EXERCISE AIM: Copy the data exactly. Leave nothing out.

Top of SOURCE DATA

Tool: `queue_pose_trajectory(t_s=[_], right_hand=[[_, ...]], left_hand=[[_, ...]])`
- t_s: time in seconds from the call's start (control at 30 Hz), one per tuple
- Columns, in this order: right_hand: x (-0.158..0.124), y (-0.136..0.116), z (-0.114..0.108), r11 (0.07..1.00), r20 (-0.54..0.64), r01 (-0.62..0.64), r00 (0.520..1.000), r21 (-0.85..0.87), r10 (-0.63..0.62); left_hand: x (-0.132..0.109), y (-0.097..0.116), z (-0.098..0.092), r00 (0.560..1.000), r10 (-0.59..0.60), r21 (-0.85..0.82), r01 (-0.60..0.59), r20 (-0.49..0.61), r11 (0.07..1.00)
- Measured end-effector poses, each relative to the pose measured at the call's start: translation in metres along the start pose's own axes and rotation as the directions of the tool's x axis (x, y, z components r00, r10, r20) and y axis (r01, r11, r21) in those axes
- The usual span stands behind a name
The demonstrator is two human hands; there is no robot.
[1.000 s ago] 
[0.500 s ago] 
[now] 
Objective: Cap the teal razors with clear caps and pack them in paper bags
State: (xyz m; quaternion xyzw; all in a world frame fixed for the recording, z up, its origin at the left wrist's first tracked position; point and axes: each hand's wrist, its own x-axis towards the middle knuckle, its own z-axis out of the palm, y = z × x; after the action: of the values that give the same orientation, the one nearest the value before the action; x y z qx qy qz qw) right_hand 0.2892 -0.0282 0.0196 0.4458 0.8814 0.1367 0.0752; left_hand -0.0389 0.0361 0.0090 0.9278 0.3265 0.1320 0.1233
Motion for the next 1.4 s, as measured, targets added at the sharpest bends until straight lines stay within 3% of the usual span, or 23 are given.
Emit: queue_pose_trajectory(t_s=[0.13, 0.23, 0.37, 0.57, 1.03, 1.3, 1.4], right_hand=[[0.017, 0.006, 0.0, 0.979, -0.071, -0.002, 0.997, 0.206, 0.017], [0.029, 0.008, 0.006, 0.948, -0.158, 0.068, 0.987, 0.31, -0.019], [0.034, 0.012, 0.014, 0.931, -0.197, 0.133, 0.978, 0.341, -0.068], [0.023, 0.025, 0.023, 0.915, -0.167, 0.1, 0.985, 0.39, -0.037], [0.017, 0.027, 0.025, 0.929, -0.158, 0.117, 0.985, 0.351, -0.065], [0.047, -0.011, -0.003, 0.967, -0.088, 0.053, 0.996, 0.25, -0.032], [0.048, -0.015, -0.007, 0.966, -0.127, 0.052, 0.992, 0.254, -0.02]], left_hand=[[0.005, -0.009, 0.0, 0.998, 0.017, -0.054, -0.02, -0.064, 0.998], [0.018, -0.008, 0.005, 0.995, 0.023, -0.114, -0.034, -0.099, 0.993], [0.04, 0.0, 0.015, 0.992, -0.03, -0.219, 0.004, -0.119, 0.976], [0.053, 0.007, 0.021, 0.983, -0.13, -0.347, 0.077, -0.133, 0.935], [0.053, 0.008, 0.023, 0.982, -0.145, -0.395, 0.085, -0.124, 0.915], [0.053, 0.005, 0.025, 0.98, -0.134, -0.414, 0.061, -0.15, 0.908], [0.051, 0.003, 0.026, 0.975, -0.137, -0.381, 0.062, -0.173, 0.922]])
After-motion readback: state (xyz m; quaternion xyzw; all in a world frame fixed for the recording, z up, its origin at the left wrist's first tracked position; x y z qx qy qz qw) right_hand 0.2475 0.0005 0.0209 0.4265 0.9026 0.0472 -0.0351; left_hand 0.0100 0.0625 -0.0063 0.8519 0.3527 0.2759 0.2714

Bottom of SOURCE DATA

WRITTEN ANSWER:
Tool: `queue_pose_trajectory(t_s=[_], right_hand=[[_, ...]], left_hand=[[_, ...]])`
- t_s: time in seconds from the call's start (control at 30 Hz), one per tuple
- Columns, in this order: right_hand: x (-0.158..0.124), y (-0.136..0.116), z (-0.114..0.108), r11 (0.07..1.00), r20 (-0.54..0.64), r01 (-0.62..0.64), r00 (0.520..1.000), r21 (-0.85..0.87), r10 (-0.63..0.62); left_hand: x (-0.132..0.109), y (-0.097..0.116), z (-0.098..0.092), r00 (0.560..1.000), r10 (-0.59..0.60), r21 (-0.85..0.82), r01 (-0.60..0.59), r20 (-0.49..0.61), r11 (0.07..1.00)
- Measured end-effector poses, each relative to the pose measured at the call's start: translation in metres along the start pose's own axes and rotation as the directions of the tool's x axis (x, y, z components r00, r10, r20) and y axis (r01, r11, r21) in those axes
- The usual span stands behind a name
The demonstrator is two human hands; there is no robot.
[1.000 s ago] 
[0.500 s ago] 
[now] 
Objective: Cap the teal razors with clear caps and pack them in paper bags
State: (xyz m; quaternion xyzw; all in a world frame fixed for the recording, z up, its origin at the left wrist's first tracked position; point and axes: each hand's wrist, its own x-axis towards the middle knuckle, its own z-axis out of the palm, y = z × x; after the action: of the values that give the same orientation, the one nearest the value before the action; x y z qx qy qz qw) right_hand 0.2892 -0.0282 0.0196 0.4458 0.8814 0.1367 0.0752; left_hand -0.0389 0.0361 0.0090 0.9278 0.3265 0.1320 0.1233
Motion for the next 1.4 s, as measured, targets added at the sharpest bends until straight lines stay within 3% of the usual span, or 23 are given.
Emit: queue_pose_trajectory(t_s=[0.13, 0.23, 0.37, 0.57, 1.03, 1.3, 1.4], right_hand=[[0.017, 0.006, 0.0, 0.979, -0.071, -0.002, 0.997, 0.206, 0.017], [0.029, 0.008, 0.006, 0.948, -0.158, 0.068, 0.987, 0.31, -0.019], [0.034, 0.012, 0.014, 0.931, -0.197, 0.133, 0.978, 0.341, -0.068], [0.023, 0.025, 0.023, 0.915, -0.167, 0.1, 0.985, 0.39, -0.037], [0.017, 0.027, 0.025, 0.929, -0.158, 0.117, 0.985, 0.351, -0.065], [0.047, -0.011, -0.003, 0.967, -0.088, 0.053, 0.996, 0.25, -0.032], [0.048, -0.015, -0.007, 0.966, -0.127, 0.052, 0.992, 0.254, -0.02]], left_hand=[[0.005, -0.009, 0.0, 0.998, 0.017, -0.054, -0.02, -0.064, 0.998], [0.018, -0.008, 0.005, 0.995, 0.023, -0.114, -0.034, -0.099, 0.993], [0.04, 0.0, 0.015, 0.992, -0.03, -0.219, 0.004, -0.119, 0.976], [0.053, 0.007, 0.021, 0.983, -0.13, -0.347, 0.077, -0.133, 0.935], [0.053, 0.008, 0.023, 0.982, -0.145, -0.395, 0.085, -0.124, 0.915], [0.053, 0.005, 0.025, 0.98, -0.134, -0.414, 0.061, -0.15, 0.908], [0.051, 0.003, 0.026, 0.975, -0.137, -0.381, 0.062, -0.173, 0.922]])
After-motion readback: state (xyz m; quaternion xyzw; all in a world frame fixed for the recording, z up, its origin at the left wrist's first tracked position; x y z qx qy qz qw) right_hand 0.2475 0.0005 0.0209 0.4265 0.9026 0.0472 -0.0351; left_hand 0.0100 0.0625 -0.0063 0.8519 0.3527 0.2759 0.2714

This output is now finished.